When Trump first started encountering hecklers during his long-winded speeches he handled them pretty well.  He never had the class of John McCain, who once bluntly told a woman who made an ugly, racist comment that she had gone over the top.  But I knew that Trump’s brief encounter with civilized behavior wouldn’t last because once he responded to a demonstrator in a proper way, he was just sounding like everyone else.  And what keeps him at the top of the polls without spending any of the billions which he claims to have but really doesn’t, is his ability to always say something that nobody else is willing to say.
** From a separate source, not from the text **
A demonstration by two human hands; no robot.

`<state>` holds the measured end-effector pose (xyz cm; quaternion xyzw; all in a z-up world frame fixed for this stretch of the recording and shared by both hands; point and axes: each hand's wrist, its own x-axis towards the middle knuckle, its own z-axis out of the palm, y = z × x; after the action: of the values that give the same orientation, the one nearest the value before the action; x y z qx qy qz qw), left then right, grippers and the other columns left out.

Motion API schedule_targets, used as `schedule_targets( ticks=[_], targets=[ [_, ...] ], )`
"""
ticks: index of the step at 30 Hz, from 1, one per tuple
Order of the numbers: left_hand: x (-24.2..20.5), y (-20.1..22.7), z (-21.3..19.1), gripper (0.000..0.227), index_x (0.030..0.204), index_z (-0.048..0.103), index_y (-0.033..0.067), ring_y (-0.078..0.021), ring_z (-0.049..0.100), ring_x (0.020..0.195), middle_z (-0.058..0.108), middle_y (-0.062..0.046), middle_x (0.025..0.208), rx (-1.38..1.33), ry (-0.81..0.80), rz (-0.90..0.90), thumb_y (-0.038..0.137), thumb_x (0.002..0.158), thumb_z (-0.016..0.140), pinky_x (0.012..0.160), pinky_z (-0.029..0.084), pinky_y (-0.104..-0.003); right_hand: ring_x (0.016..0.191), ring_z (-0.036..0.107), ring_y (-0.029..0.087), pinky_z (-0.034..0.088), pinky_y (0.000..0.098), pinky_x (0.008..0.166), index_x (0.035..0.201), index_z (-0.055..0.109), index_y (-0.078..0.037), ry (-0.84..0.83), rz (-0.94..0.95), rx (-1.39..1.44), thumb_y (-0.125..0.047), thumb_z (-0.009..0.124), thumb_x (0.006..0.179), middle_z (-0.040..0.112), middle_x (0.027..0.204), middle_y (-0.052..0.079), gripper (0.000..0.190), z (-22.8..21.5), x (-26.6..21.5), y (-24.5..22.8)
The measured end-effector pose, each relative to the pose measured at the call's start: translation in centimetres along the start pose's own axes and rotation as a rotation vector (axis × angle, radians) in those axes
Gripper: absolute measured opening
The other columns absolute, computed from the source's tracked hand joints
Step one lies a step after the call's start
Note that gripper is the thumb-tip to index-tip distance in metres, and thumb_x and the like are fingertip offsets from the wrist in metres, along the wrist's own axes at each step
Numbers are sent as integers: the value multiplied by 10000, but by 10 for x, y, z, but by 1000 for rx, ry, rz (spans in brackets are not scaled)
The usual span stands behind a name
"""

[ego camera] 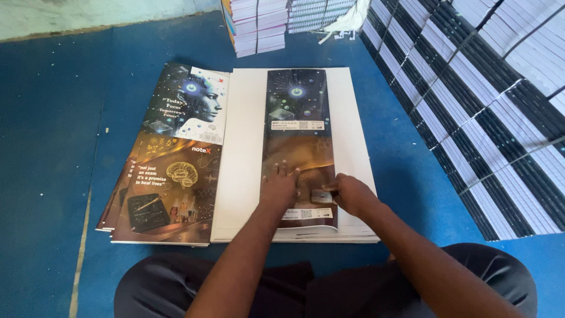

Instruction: The person sits on the floor and repeatedly glues a printed cover sheet onto the spine of a book block. They align the cover, smooth it down, and use a wooden stick to press the edges firmly. The process is repeated for multiple books in a stack.

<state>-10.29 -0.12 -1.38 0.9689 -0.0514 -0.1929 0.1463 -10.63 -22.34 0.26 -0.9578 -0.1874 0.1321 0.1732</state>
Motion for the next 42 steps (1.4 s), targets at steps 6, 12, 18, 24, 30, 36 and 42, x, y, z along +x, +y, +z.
schedule_targets(
  ticks=[6, 12, 18, 24, 30, 36, 42],
  targets=[
    [-3, 1, -4, 743, 1575, 348, 310, -306, 116, 1581, 114, -74, 1720, -10, 0, -5, 342, 934, 722, 1222, 246, -590, 1067, 705, 298, 548, 412, 947, 1081, 692, -56, -120, 101, 42, -68, 771, 828, 748, 1121, 109, 266, 1, -16, -6],
    [-2, 0, -1, 754, 1564, 372, 321, -295, 136, 1583, 137, -69, 1717, -20, 21, -10, 337, 910, 746, 1227, 249, -585, 1097, 687, 295, 533, 404, 956, 1087, 747, -128, -164, 46, 28, -46, 774, 809, 734, 1124, 104, 291, 0, -32, -11],
    [2, -1, 2, 755, 1559, 377, 321, -302, 141, 1575, 138, -72, 1713, -27, 26, -12, 326, 904, 752, 1220, 251, -593, 1082, 688, 277, 543, 383, 950, 1026, 791, -170, -178, -76, 4, -21, 773, 792, 732, 1111, 75, 278, 0, -39, -15],
    [4, -2, 4, 743, 1565, 377, 321, -303, 136, 1582, 140, -74, 1717, -7, 20, -8, 336, 917, 740, 1215, 256, -608, 1041, 714, 225, 558, 352, 938, 976, 794, -193, -283, 10, 4, -82, 813, 787, 759, 1102, 18, 220, -16, -49, -38],
    [6, -3, 8, 738, 1558, 385, 335, -285, 102, 1590, 126, -51, 1720, -59, 35, -22, 322, 912, 741, 1231, 214, -593, 1013, 720, 205, 550, 367, 933, 997, 808, -199, -489, 99, -125, -38, 765, 836, 781, 1050, -2, 232, -18, -49, -40],
    [7, -5, 13, 739, 1552, 396, 354, -286, 118, 1588, 141, -55, 1721, -41, 50, -28, 336, 902, 747, 1238, 218, -582, 986, 777, 224, 623, 396, 886, 1076, 756, -131, -236, 222, 342, -24, 730, 840, 807, 1061, 77, 260, -34, -27, 28],
    [10, -8, 19, 752, 1550, 394, 350, -303, 144, 1577, 156, -69, 1712, -30, 80, -4, 336, 890, 756, 1227, 224, -589, 1111, 692, 299, 548, 459, 947, 1308, 713, -202, 150, 586, 135, -207, 744, 902, 736, 1237, 133, 407, -57, -30, 79]
  ],
)
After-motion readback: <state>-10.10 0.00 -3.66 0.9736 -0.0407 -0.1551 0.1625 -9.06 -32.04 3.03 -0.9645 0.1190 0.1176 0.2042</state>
So let me say something about Trump that nobody else is willing to say, at least not in a public way.  What he’s doing is debasing political rhetoric to the point that we won’t have any meaningful discussion about political or public issues at all.  He reminds me of kids in the New York neighborhood where I grew up who hung out on the corner and yelled insults at drivers whose cars whizzed by in nthe street.  If you were an African-American they yelled ‘nigger,’ if you were a Chinese-American they yelled ‘chink.’  They didn’t yell because they expected the drivers to hear them; they yelled because using an ethnic slur out loud was just fun. Some of these kids ended up in Viet Nam, others got menial jobs with ‘da city,’ one got a job in the power plant shoveling coal.  They probably still use words like ‘nigger’ and ‘chink’ but now they have to keep those words to themselves.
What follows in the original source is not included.